Copy out each line of the data below in which the string "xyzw" appears.

Saved data entries

● ● ● ● ●

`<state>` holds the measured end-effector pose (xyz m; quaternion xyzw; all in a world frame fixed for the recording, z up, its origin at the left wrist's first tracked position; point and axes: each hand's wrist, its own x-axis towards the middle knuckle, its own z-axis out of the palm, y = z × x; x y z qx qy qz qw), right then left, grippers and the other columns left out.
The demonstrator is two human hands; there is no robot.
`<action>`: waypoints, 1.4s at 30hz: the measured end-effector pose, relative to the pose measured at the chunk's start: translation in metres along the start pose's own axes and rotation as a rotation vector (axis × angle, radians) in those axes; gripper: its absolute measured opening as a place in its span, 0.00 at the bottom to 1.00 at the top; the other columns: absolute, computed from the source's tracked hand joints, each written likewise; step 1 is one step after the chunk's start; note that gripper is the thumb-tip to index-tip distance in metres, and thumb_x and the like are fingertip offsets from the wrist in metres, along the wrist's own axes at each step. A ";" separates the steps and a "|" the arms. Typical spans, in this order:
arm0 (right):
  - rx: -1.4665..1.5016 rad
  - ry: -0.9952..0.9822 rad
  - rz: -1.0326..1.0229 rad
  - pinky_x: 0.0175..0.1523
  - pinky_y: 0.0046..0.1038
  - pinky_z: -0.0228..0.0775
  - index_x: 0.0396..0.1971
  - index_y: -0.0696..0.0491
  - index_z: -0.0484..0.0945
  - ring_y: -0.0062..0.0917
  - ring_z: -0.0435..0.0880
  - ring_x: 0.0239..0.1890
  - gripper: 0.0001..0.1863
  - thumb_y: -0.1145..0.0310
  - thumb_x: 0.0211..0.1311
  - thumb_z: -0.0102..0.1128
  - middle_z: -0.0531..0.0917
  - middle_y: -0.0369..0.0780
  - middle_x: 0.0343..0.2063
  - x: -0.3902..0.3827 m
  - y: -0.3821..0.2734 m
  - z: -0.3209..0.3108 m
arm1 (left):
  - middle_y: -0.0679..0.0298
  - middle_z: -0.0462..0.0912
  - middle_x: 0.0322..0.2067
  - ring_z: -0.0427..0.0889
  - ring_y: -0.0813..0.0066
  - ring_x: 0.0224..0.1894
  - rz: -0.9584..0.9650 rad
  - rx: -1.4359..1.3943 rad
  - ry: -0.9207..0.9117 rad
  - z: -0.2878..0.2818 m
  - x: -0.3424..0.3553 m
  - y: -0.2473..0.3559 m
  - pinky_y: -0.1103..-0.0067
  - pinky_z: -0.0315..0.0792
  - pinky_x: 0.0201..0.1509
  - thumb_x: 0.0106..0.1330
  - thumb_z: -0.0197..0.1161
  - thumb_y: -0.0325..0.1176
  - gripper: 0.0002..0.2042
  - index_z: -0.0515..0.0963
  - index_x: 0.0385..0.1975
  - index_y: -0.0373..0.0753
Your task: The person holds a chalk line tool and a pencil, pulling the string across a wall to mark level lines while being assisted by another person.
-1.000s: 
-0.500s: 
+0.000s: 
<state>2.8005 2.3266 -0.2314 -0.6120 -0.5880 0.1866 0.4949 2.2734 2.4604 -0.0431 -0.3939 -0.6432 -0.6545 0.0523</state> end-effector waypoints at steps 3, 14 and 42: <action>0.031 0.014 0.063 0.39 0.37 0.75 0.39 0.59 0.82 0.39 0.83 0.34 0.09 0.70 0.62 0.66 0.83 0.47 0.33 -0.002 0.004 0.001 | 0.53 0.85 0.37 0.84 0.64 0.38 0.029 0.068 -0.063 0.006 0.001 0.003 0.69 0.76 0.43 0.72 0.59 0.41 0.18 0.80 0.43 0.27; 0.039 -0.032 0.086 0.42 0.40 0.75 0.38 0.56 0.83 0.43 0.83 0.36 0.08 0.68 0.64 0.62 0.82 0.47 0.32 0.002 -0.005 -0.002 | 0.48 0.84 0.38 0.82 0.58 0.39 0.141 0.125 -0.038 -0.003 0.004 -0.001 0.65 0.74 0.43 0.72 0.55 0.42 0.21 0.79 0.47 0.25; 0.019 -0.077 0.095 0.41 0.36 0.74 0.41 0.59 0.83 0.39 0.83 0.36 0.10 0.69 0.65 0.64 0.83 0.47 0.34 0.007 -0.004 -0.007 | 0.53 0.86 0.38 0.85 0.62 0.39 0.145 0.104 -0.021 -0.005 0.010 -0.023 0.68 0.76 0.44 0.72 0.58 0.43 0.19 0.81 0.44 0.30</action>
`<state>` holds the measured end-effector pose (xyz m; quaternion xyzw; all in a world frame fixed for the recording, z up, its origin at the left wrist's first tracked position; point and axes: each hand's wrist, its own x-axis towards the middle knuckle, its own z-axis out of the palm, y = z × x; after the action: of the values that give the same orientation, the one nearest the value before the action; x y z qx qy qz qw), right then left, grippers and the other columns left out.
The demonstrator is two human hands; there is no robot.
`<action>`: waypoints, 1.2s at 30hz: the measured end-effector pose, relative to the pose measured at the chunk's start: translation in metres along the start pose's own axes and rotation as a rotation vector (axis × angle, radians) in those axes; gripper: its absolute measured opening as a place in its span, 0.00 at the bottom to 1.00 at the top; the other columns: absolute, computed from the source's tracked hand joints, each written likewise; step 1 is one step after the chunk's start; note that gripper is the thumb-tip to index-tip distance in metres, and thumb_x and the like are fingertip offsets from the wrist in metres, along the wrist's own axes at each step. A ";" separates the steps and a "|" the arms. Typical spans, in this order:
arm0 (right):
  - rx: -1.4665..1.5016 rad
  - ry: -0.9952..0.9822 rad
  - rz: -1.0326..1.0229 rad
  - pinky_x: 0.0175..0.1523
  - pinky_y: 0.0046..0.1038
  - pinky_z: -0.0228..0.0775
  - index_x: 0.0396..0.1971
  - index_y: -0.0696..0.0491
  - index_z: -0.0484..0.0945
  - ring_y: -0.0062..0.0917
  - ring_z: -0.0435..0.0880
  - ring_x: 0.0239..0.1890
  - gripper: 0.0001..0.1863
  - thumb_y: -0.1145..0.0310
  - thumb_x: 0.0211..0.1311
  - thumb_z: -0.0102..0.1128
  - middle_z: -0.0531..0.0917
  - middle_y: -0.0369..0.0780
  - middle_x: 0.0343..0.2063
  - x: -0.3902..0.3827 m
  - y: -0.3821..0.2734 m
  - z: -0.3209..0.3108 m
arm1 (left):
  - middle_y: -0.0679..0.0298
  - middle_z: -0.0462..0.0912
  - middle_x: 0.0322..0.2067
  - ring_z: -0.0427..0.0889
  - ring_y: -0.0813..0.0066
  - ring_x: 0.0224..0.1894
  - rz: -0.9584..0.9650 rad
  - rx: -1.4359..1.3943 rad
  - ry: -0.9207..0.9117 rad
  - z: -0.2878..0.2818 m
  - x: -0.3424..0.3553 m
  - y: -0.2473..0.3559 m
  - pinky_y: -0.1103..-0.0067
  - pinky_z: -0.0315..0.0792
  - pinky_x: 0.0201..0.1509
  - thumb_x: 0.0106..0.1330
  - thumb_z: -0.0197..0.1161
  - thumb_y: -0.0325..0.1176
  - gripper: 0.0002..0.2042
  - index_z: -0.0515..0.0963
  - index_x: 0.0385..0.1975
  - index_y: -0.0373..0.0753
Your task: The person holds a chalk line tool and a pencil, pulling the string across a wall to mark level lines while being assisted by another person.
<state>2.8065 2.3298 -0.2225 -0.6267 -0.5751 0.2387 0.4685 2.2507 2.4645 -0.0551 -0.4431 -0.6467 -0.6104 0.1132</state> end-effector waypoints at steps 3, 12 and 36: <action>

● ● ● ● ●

**REPLY:**
`<state>` holds the measured end-effector pose (xyz m; quaternion xyzw; all in a world frame fixed for the recording, z up, its origin at the left wrist's first tracked position; point and axes: each hand's wrist, its own x-axis towards the middle knuckle, its own z-axis out of the palm, y = z × x; x y z qx qy qz qw), right then left, grippers and the other columns left out.
`<state>` holds the measured end-effector pose (xyz m; quaternion xyzw; all in a world frame fixed for the recording, z up, its origin at the left wrist's first tracked position; point and axes: each hand's wrist, its own x-axis towards the middle knuckle, its own z-axis out of the palm, y = z × x; after the action: of the values that give the same orientation, the one nearest the value before the action; x y z qx qy qz qw), right then left, grippers and the other columns left out.

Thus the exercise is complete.